■ **WHAT YOU HAVE TO DO**: Copy each line below that includes "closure".

■ **EXTRACTED INFORMATION**:
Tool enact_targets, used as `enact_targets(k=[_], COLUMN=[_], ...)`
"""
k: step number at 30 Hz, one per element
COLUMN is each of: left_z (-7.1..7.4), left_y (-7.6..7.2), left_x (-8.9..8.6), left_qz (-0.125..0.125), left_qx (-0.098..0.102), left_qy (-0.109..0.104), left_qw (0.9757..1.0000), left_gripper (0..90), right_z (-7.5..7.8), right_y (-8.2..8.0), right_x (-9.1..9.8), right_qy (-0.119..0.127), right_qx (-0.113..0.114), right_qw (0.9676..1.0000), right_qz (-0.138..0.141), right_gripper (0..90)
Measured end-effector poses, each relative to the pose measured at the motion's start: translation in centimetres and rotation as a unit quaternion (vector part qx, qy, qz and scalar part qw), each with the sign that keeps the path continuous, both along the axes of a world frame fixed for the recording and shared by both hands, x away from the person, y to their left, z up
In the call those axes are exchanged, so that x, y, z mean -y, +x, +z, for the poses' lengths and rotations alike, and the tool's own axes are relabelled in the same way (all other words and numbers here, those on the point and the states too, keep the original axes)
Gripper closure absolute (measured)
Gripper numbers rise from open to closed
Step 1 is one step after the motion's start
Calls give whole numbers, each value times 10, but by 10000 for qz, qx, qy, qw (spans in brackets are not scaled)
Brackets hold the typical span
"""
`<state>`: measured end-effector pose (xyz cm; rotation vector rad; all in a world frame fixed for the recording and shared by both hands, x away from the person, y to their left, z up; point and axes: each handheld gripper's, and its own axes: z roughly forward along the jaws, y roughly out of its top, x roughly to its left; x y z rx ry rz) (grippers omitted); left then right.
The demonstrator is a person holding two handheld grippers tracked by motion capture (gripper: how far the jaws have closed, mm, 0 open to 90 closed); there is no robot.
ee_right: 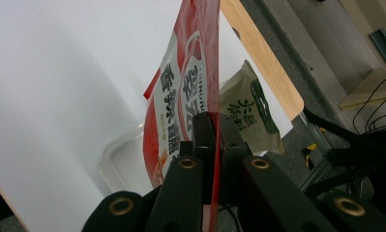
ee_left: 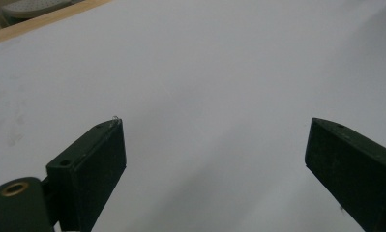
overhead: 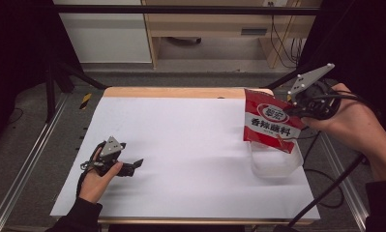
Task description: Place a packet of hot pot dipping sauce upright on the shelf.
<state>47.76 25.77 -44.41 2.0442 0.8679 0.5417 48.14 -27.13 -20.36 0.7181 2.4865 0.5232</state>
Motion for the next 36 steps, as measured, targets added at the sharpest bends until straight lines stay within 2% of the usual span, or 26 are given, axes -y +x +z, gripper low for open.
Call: enact_targets(k=[3, 8, 10, 15, 28, 36], left_z=[0, 0, 0, -1, -1, -1], left_y=[-2, -2, -1, -1, -1, -2], left_x=[0, 0, 1, 1, 3, 4], left_qz=[-13, -43, -51, -50, -96, -133], left_qx=[0, -41, -53, -64, -70, -73], left_qy=[27, -93, -24, -9, 11, 26], left_qw=[10000, 9999, 10000, 10000, 9999, 9999], left_gripper=[75, 75, 74, 75, 75, 75], right_z=[-7, -15, -18, -27, -59, -71], right_y=[-2, -3, -2, 1, 9, 10], right_x=[8, 18, 22, 29, 36, 37], right_qy=[20, 40, 58, 83, 339, 435], right_qx=[-44, -94, -129, -207, -378, -437], right_qw=[9999, 9997, 9995, 9992, 9978, 9970], right_qz=[-116, -241, -277, -321, -428, -468], right_gripper=[899, 899, 899, 899, 899, 898])
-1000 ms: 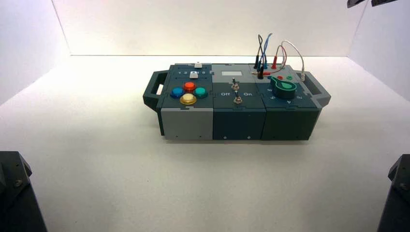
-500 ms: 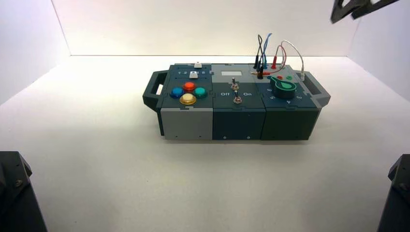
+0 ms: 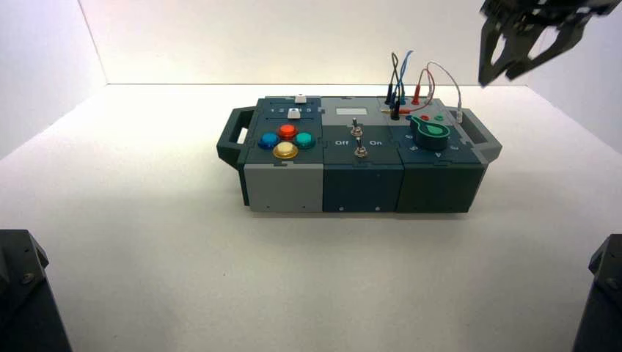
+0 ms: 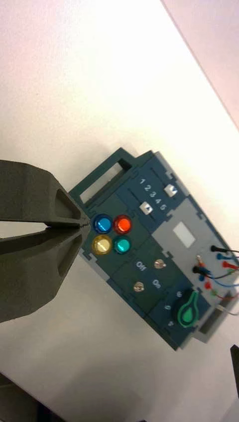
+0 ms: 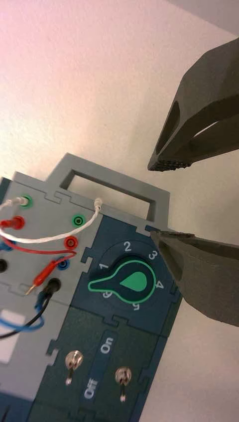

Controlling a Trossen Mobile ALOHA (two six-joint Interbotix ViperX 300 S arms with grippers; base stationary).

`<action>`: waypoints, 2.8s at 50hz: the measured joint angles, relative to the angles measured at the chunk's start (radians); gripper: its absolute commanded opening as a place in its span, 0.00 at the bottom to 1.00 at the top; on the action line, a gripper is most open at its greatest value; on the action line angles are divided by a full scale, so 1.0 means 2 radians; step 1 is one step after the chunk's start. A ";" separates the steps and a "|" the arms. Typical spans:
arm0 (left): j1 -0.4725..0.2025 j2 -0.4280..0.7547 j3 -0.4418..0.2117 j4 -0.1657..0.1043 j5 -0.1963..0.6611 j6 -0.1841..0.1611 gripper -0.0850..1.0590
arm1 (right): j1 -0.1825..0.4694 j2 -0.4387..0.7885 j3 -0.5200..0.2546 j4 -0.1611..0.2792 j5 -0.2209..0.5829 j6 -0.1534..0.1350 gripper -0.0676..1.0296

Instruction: Insert the white wire.

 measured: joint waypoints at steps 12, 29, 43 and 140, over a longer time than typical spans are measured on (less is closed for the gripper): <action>0.000 0.024 0.000 0.000 -0.025 0.005 0.05 | 0.001 0.035 -0.025 0.000 -0.001 -0.002 0.64; 0.000 0.025 0.015 -0.001 -0.056 0.005 0.05 | 0.001 0.095 -0.054 -0.013 0.000 -0.005 0.64; -0.012 0.029 0.025 -0.001 -0.059 0.033 0.05 | 0.001 0.123 -0.076 -0.015 0.002 -0.006 0.63; -0.018 0.045 0.029 -0.008 -0.064 0.035 0.05 | 0.003 0.102 -0.081 -0.002 0.000 -0.008 0.04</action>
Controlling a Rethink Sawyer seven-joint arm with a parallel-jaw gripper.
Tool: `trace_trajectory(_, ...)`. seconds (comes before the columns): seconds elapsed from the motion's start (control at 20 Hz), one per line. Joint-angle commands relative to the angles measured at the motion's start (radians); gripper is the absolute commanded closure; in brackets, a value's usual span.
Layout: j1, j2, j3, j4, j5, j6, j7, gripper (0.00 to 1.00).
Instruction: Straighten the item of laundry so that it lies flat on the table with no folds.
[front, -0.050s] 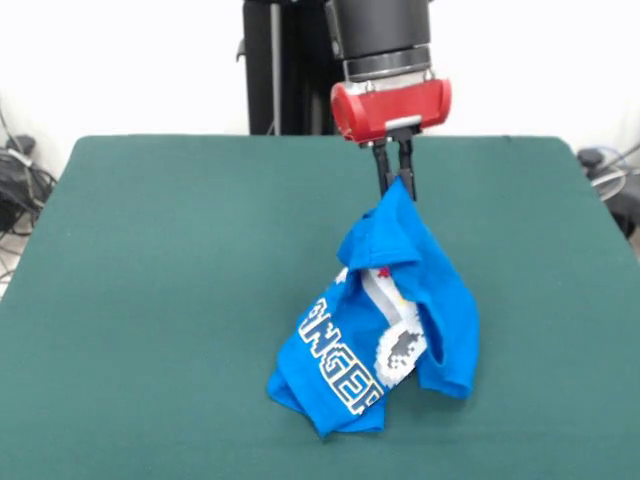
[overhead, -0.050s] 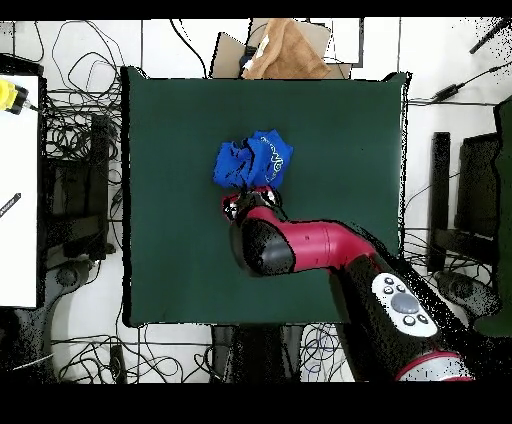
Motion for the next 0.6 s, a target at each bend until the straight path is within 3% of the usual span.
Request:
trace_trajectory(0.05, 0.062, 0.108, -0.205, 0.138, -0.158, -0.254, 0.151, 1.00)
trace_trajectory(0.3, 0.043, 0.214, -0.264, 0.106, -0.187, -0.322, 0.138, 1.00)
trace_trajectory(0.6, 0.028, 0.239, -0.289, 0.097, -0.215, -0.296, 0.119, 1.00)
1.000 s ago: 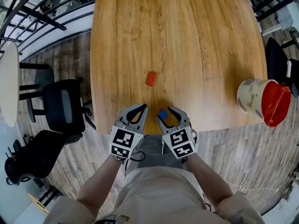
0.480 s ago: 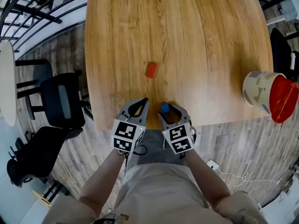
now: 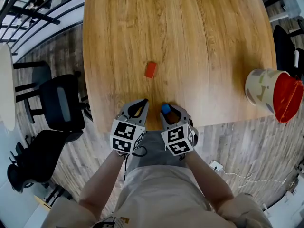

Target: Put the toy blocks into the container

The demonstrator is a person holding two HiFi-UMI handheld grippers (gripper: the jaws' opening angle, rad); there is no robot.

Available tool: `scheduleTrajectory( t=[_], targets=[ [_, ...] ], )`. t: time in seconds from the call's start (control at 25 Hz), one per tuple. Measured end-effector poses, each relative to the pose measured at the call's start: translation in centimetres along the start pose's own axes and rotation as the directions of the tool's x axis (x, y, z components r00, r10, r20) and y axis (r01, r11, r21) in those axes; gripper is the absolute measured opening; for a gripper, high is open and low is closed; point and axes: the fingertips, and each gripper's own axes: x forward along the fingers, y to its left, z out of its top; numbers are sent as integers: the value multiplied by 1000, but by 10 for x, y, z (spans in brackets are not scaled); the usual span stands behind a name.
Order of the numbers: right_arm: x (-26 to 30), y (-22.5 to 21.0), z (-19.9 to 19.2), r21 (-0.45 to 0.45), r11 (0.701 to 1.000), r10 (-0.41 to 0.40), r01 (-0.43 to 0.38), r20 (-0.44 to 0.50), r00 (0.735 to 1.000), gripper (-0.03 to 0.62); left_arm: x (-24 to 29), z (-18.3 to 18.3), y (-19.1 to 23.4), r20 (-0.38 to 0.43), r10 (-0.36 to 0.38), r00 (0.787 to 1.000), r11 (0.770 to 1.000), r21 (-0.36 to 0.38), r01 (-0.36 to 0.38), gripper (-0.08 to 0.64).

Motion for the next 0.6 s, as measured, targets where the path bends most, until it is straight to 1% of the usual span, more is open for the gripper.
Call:
scheduleTrajectory(
  t=[0.12, 0.2, 0.32, 0.44, 0.6],
  targets=[
    [-3, 1, 5, -57, 998, -5, 6, 10, 1000, 155, -1, 9, -3, 13, -5, 1000, 1000, 0, 5, 12],
    [-7, -1, 9, -63, 998, -6, 7, 24, 1000, 155, 0, 16, -4, 22, -4, 1000, 1000, 8, 4, 12],
    [-15, -6, 16, -50, 999, -12, 14, 45, 999, 155, -3, 28, -5, 35, -2, 999, 1000, 25, 2, 12],
    [-28, -12, 29, -45, 999, -14, 18, 85, 996, 155, -9, 46, -8, 70, 4, 998, 999, 40, -7, 12],
    [-56, -17, 60, 23, 999, 25, -30, 182, 983, 155, -20, 79, -17, 122, -14, 992, 997, 80, 4, 12]
  ],
)
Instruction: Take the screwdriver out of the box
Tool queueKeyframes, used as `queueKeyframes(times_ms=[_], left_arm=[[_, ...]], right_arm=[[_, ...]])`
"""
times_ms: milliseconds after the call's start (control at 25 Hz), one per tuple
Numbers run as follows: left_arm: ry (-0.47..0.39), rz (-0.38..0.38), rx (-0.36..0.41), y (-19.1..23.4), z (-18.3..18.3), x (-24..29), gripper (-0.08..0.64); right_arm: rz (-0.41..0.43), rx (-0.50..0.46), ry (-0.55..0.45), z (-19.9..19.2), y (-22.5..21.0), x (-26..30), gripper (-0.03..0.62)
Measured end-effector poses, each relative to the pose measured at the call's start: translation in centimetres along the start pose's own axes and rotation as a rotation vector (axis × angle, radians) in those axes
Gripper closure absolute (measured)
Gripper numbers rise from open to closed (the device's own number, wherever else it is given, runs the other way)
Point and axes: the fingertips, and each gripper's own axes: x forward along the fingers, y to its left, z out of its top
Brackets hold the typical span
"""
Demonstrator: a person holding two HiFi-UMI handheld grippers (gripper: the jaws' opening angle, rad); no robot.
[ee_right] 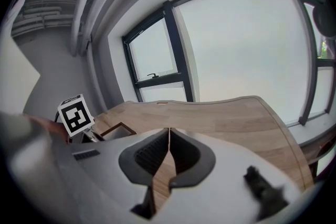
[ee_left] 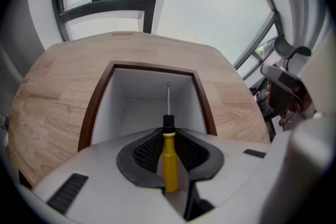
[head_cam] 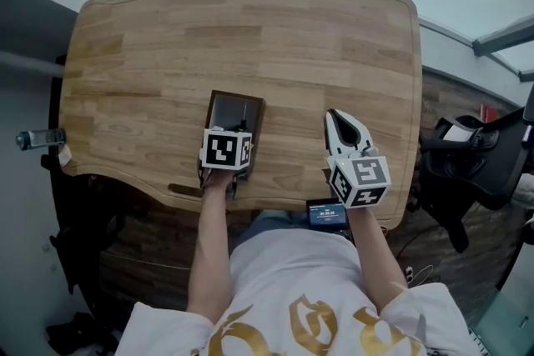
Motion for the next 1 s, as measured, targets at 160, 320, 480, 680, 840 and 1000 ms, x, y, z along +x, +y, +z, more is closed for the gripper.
queueKeyframes(times_ms=[160,320,480,680,840,1000], left_arm=[[-0.047,-0.002,0.009,-0.3,0.4,-1.0,0.48],[-0.099,-0.002,0.005,-0.5,0.8,-2.1,0.48],[-0.166,-0.022,0.011,-1.0,1.2,-3.3,0.48],[-0.282,-0.021,0.037,-1.5,2.4,-5.1,0.48],[-0.359,-0.032,0.051,-2.3,3.3,-6.4,0.48],[-0.412,-0.048,0.062,-3.0,3.6,-7.4,0.48]], right_arm=[[-0.002,-0.01,-0.011,0.2,0.2,-0.7,0.559],[-0.003,-0.02,-0.024,0.6,0.4,-1.3,0.559],[-0.007,-0.027,-0.035,0.8,0.5,-2.2,0.56],[-0.016,-0.028,-0.049,0.8,0.5,-3.0,0.56],[-0.02,-0.035,-0.051,0.6,0.7,-3.9,0.56],[-0.026,-0.04,-0.058,0.6,1.1,-4.4,0.56]])
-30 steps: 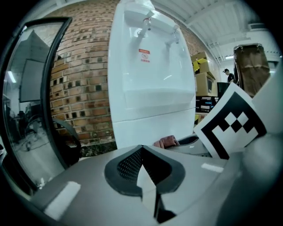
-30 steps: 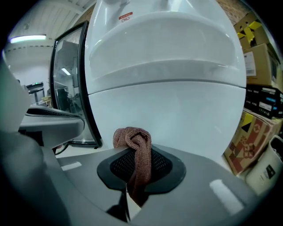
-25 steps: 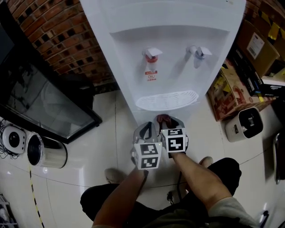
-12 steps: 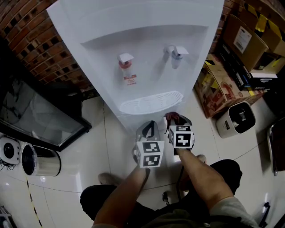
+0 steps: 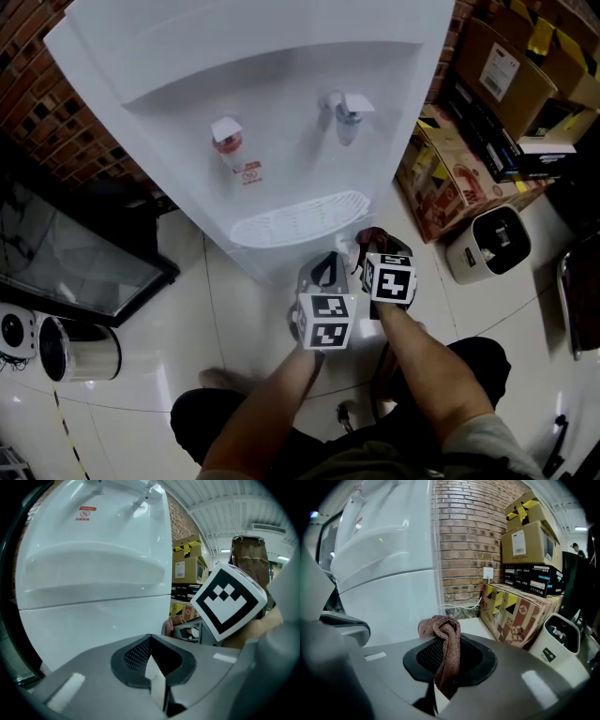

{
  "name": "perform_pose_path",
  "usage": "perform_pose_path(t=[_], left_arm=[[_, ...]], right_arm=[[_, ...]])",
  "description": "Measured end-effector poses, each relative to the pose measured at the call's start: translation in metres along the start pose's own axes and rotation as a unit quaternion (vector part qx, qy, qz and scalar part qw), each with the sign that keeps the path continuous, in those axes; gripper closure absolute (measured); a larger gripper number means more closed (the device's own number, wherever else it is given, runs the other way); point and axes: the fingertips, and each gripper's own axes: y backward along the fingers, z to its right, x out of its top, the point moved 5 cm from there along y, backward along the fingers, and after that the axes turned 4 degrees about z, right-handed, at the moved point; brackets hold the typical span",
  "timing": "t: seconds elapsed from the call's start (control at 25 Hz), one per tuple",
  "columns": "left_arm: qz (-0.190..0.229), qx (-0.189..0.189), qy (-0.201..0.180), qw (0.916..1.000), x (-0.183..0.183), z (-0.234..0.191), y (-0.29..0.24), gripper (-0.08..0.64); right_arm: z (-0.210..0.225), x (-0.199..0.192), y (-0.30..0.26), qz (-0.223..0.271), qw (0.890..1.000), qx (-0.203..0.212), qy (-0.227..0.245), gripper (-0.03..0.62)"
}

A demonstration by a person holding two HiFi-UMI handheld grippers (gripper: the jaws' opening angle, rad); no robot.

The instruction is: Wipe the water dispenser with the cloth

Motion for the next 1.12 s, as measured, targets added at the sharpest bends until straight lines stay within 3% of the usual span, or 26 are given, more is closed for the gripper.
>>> perform_pose_path(t=[0.36,0.6,0.76,0.92,1.12], left_arm=[[-0.004,-0.004,-0.004,1.0,-0.003,-0.001,-0.01,0.56],[-0.025,0.001,-0.029,0.9993,-0.022,-0.018,0.015,0.56],[-0.037,0.068,-0.008,0.997,-0.04,-0.07,0.052,0.56],[-0.046,0.143,0.018,0.9884,-0.057,-0.121,0.094,0.56],[-0.06,0.19,0.017,0.9799,-0.075,-0.152,0.122,0.56]], right_arm=[[0.004,0.003,-0.003,0.001,1.0,0.0,0.0,0.522],[-0.007,-0.017,0.013,-0.006,1.0,0.001,0.01,0.522],[-0.054,-0.033,0.022,-0.005,0.998,0.043,0.047,0.522],[-0.123,-0.044,0.029,0.001,0.989,0.12,0.082,0.522],[-0.193,-0.062,0.03,-0.007,0.973,0.2,0.117,0.522]])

■ **ANSWER BELOW**:
Gripper closure absolute (measured)
Tool: `trace_trajectory(_, ...)`. seconds (comes before the columns): seconds elapsed from the motion's start (control at 20 Hz), one per line. Joint-angle commands relative to the angles measured at the motion's start (radians); gripper is the absolute commanded closure; in brackets, a value's usual span.
Gripper closure absolute (measured)
  "description": "Measured end-effector poses, each relative to the pose measured at the call's start: translation in metres along the start pose's own axes and rotation as a unit quaternion (vector part qx, qy, qz and scalar part qw), each with the sign that keeps the path continuous, in those axes; gripper closure absolute (measured); a larger gripper number means more closed (the device's own number, wherever else it is given, runs the other way); point and axes: the fingertips, and each gripper's own axes: y backward along the fingers, z to its right, x out of its top, the point moved 5 cm from there along y, backward along the fingers, and after that the axes turned 4 degrees about z, right-handed, at the moved point; brackets hold the typical span",

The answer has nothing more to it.